TASK DIRECTIONS: Although the records contain pictures, the copy should leave them out and match everything else exactly.
══ EXTRACTED RECORDS
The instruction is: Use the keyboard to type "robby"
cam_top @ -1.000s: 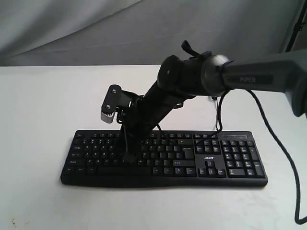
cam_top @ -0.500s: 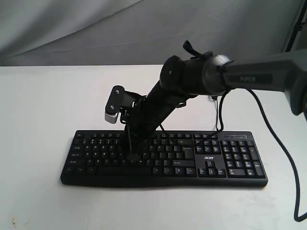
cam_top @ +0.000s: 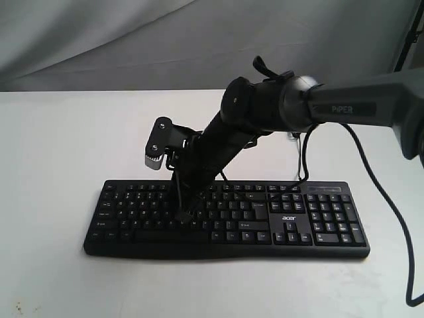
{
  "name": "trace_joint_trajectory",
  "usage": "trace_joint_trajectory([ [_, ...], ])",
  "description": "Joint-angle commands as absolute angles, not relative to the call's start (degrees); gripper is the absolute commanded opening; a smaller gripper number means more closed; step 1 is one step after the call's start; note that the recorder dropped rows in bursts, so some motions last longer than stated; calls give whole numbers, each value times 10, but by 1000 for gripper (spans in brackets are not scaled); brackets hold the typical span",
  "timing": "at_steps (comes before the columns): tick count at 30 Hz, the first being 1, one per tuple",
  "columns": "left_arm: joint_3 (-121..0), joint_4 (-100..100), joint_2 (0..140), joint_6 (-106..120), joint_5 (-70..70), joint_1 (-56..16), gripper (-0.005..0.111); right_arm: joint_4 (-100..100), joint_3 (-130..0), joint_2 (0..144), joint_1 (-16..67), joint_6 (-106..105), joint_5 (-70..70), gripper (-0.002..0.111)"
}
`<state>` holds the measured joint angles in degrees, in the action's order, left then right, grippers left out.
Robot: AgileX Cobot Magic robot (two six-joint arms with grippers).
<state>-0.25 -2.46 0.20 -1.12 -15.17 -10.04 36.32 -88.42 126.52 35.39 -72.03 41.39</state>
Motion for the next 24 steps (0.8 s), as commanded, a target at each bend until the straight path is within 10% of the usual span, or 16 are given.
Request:
trace_joint_trajectory([
  [1, 0, -27, 0, -13, -148, -104, 0, 362, -888, 1264, 351, -720, 412, 0],
  [24, 0, -27, 0, -13, -148, -104, 0, 362, -888, 1247, 354, -717, 415, 0],
])
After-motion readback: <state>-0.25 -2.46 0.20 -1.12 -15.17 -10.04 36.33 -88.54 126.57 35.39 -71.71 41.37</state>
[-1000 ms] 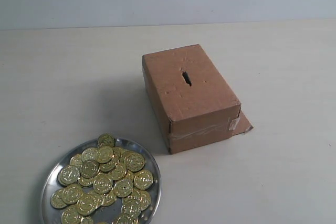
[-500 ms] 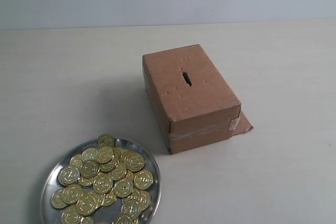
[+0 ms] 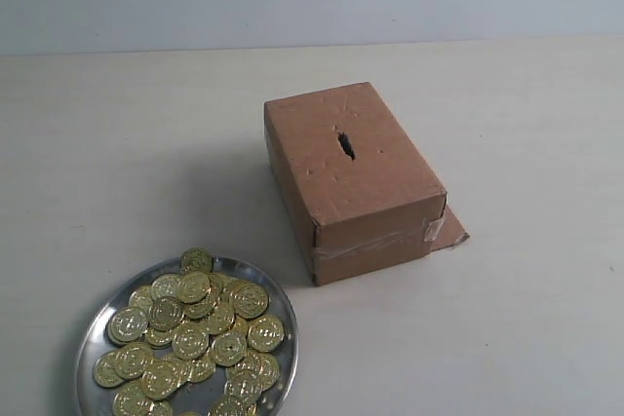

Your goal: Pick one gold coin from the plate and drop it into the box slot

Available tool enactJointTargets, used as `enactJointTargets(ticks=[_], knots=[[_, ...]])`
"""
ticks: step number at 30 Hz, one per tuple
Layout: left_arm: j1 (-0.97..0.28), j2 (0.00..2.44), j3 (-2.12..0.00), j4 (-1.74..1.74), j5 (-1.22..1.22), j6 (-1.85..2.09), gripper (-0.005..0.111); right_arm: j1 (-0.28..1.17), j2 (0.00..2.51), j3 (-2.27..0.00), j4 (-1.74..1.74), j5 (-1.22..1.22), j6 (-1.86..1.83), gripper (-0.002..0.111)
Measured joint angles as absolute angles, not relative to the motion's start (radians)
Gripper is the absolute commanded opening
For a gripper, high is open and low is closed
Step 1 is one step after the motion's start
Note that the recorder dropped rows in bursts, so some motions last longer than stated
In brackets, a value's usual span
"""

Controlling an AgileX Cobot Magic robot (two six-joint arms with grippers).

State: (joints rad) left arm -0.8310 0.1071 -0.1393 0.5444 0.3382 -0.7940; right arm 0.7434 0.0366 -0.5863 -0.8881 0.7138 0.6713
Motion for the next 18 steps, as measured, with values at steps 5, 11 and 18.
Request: enactJointTargets(ticks=[5, 11, 18], knots=[[-0.831, 0.107, -0.049, 0.683, 0.237, -0.940, 0.000, 0.743, 0.004, -0.472, -0.774, 0.676, 0.674, 0.000], [-0.831, 0.107, -0.004, 0.717, 0.201, -0.994, 0.000, 0.743, 0.003, -0.392, -0.744, 0.511, 0.757, 0.000], [-0.831, 0.105, -0.002, 0.769, 0.101, -0.998, 0.000, 0.743, 0.003, -0.312, -0.753, 0.406, 0.854, 0.000]])
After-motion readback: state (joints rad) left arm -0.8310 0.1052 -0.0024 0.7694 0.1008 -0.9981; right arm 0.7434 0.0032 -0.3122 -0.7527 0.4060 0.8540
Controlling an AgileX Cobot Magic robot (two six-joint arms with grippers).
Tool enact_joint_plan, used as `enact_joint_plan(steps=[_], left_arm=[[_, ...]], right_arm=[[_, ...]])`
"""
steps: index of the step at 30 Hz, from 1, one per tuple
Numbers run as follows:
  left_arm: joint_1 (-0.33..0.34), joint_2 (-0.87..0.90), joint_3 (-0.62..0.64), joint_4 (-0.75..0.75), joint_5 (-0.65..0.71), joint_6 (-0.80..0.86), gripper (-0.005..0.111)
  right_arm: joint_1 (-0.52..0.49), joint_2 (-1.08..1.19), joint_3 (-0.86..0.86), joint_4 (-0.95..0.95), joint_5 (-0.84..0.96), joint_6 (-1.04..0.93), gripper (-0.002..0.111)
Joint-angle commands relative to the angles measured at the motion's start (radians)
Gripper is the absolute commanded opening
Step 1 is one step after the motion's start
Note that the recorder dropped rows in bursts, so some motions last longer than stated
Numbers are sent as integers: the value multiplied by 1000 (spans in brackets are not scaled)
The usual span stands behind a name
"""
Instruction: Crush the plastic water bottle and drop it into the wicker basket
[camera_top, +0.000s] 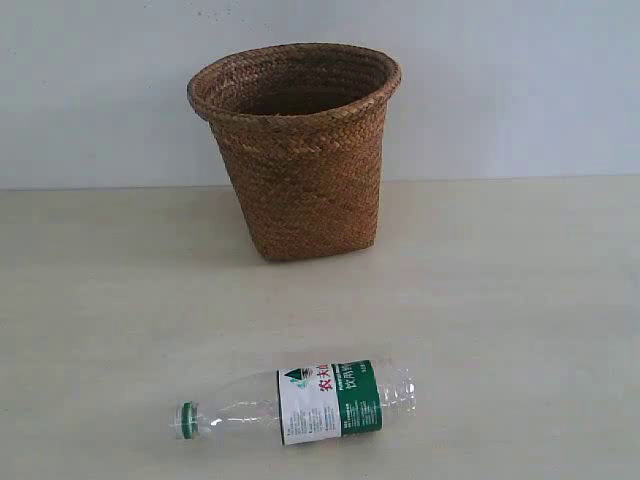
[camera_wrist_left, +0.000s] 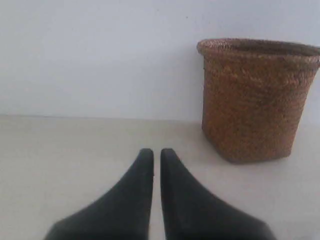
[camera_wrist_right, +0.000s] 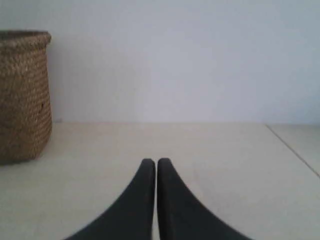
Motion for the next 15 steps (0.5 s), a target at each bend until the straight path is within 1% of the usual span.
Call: enact_joint_plan(steps=[1,2,3,4,5,6,9,13,14,15], left_arm=[[3,-3,4,-16,-148,-125,4],[3,-3,4,-16,-191,-163,4],[3,-3,4,-16,-271,-200,4],[3,-3,4,-16,-316,-221,4],[3,-3,4,-16,-397,-269,4],[3,-3,4,-9,-422,-281,4],[3,5,-61,-4,-431,-281,4],[3,154,-217,5,-431,-272,4],[3,231,-267,25,-421,-273,4],[3,264,-288,33,-422,-273,4]], right_arm=[[-2,-5,-1,1,-145,55,0],[-2,-5,-1,14,-175,94,0],[-2,-5,-1,16,-240,153,0],[-2,-5,-1,16,-268,175,0],[-2,-5,-1,16,-301,193,0],[-2,-5,-28,16,-296,193,0],[-2,23,-127,16,-281,193,0],[-2,182,-285,14,-281,163,0],[-2,253,-335,7,-281,163,0],[-2,282,-355,1,-281,163,0]])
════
RESPONSE TO THIS TASK:
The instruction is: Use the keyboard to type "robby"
cam_top @ -1.000s: 
cam_top @ -0.500s: 
cam_top @ +0.000s: 
{
  "name": "trace_joint_trajectory",
  "usage": "trace_joint_trajectory([ [_, ...], ])",
  "description": "Joint-angle commands as absolute angles, not relative to the call's start (degrees); gripper is the absolute commanded opening; a smaller gripper number means more closed; step 1 is one step after the call's start; note that the recorder dropped rows in bursts, so some motions last longer than stated; calls give whole numbers, each value times 10, but by 1000 for gripper (spans in brackets are not scaled); brackets hold the typical span",
  "timing": "at_steps (comes before the columns): tick count at 30 Hz, the first being 1, one per tuple",
  "columns": "left_arm: joint_3 (-121..0), joint_4 (-100..100), joint_2 (0..140), joint_6 (-106..120), joint_5 (-70..70), joint_1 (-56..16), gripper (-0.005..0.111); right_arm: joint_4 (-100..100), joint_3 (-130..0), joint_2 (0..144), joint_1 (-16..67), joint_6 (-106..105), joint_5 (-70..70), gripper (-0.002..0.111)"
}
`<state>` holds the measured joint angles in degrees, in the action's order, left then right, grippers left out.
Robot: AgileX Cobot Magic robot (two six-joint arms with grippers).
<state>-0.25 -2.46 0.20 -1.12 -15.17 -10.04 36.32 -88.42 126.52 35.39 -72.03 41.39</state>
Motion for the next 24 steps (0.8 s), as commanded, a target at each bend until the straight path is within 10% of the usual span, or 16 are given.
Request:
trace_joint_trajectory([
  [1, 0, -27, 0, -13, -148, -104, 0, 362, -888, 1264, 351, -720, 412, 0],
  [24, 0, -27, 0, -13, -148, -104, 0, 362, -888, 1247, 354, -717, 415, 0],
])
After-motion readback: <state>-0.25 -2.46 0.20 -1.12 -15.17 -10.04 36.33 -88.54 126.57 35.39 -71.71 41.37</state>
[-1000 ms] 
[-500 ms] 
[+0 ms] 

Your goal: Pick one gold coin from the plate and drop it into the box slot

Available tool enactJointTargets, used as `enactJointTargets(ticks=[_], knots=[[_, ...]])`
"""
ticks: step number at 30 Hz, one per tuple
Layout: left_arm: j1 (-0.97..0.28), j2 (0.00..2.44), j3 (-2.12..0.00), j4 (-1.74..1.74), j5 (-1.22..1.22), j6 (-1.85..2.09), gripper (-0.005..0.111); right_arm: j1 (-0.28..1.17), j2 (0.00..2.51), j3 (-2.27..0.00), j4 (-1.74..1.74), j5 (-1.22..1.22), j6 (-1.86..1.83), gripper (-0.002..0.111)
Measured joint angles as absolute angles, not relative to the motion's start (radians)
Gripper is the absolute commanded opening
For a gripper, high is open and low is closed
Step 1 is one step after the motion's start
Note that the recorder dropped rows in bursts, so some motions last longer than stated
In brackets, a value's usual span
"""

Controlling an AgileX Cobot Magic robot (two six-joint arms with grippers).

State: (joints rad) left arm -0.8310 0.1071 -0.1393 0.5444 0.3382 -0.7940; right arm 0.7434 0.0366 -0.5863 -0.8881 0.7138 0.6713
Motion for the next 18 steps, as measured, with values at steps 5, 11 and 18.
Request: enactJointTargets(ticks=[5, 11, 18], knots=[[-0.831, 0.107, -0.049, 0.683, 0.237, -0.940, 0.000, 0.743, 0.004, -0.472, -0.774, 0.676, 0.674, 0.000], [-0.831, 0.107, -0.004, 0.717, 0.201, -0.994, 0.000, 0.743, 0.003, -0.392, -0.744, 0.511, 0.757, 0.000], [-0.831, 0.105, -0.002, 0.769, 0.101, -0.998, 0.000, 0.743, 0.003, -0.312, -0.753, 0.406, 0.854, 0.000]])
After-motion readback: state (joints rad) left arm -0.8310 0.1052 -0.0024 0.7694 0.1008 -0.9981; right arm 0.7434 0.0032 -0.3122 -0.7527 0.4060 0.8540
Controlling an AgileX Cobot Magic robot (two six-joint arms with grippers).
Tool enact_joint_plan, used as `enact_joint_plan(steps=[_], left_arm=[[_, ...]], right_arm=[[_, ...]])`
"""
steps: index of the step at 30 Hz, from 1, one per tuple
Numbers run as follows:
  left_arm: joint_1 (-0.33..0.34), joint_2 (-0.87..0.90), joint_3 (-0.62..0.64), joint_4 (-0.75..0.75), joint_5 (-0.65..0.71), joint_6 (-0.80..0.86), gripper (-0.005..0.111)
  right_arm: joint_1 (-0.52..0.49), joint_2 (-1.08..1.19), joint_3 (-0.86..0.86), joint_4 (-0.95..0.95), joint_5 (-0.84..0.96), joint_6 (-1.04..0.93), gripper (-0.002..0.111)
Joint-angle commands relative to the angles measured at the motion's start (radians)
Gripper is the absolute commanded opening
Step 1 is one step after the motion's start
Note that the recorder dropped rows in bursts, so some motions last longer than stated
Numbers are sent as integers: the value multiplied by 1000 (spans in brackets are not scaled)
The usual span stands behind a name
"""
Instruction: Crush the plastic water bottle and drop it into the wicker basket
[camera_top, +0.000s] 
[camera_wrist_left, +0.000s] 
[camera_wrist_right, +0.000s] 
Motion for the next 15 steps (0.5 s), a target at each bend until the straight path is within 1% of the usual span.
Call: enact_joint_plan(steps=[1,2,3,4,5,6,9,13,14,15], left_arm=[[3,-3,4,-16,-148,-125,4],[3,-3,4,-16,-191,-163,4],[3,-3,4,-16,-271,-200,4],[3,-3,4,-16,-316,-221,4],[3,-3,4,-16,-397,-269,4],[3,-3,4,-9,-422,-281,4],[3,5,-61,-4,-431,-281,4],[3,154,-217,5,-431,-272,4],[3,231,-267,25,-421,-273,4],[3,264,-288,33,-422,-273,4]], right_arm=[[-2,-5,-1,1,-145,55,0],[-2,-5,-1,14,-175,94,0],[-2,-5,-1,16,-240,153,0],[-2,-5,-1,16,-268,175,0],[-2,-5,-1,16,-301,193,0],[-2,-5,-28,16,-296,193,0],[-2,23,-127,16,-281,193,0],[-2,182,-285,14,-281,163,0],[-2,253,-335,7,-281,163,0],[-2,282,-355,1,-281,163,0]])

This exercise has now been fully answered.